_Exercise instructions_
Find each line of the entries with the string "snack", please, and copy it.

Stored entries
>>

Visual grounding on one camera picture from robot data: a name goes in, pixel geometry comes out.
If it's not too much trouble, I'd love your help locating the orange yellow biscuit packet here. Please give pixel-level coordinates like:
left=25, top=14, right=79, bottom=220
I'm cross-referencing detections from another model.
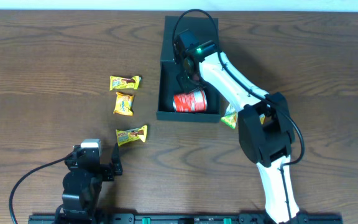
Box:
left=113, top=92, right=134, bottom=116

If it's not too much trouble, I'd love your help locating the green yellow snack packet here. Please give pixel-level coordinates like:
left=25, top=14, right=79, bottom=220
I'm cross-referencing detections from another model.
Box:
left=221, top=104, right=238, bottom=129

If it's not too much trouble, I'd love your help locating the left black cable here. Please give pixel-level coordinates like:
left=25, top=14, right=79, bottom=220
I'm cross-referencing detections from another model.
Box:
left=9, top=155, right=74, bottom=224

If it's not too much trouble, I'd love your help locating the black cable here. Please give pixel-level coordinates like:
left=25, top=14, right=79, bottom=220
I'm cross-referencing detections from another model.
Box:
left=9, top=155, right=74, bottom=224
left=171, top=8, right=306, bottom=224

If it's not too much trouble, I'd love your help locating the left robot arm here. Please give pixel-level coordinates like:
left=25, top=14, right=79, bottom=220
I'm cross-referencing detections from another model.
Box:
left=53, top=139, right=123, bottom=223

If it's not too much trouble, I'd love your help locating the black open gift box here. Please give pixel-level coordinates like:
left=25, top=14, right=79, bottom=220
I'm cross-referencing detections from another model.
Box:
left=156, top=16, right=221, bottom=123

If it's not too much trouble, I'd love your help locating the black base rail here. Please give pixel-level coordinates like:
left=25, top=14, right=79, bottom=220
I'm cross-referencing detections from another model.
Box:
left=27, top=212, right=344, bottom=224

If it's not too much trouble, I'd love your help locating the yellow snack bag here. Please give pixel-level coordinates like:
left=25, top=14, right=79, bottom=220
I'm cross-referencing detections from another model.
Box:
left=259, top=114, right=266, bottom=124

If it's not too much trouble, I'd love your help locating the yellow apollo wafer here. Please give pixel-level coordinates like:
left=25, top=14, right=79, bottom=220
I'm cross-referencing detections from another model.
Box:
left=109, top=75, right=142, bottom=91
left=116, top=125, right=148, bottom=146

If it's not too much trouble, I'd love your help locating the red Pringles can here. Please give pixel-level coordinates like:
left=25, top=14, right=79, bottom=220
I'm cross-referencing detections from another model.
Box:
left=173, top=90, right=208, bottom=113

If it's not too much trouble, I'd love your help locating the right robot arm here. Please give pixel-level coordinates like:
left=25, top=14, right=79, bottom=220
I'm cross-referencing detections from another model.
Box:
left=173, top=39, right=303, bottom=223

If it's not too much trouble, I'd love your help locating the right black cable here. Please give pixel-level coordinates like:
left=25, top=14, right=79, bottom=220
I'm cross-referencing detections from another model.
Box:
left=171, top=8, right=306, bottom=224

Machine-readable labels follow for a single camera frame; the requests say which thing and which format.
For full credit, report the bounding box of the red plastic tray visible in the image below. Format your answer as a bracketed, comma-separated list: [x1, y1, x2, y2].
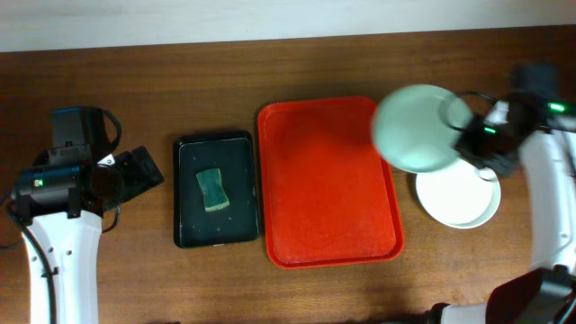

<<

_Answer to this exercise_
If it's not too much trouble, I'd love your help locating the green yellow snack packet here. Please give pixel-level coordinates like:
If it's not too much trouble, I'd love your help locating the yellow snack bag here. Please give pixel-level coordinates like:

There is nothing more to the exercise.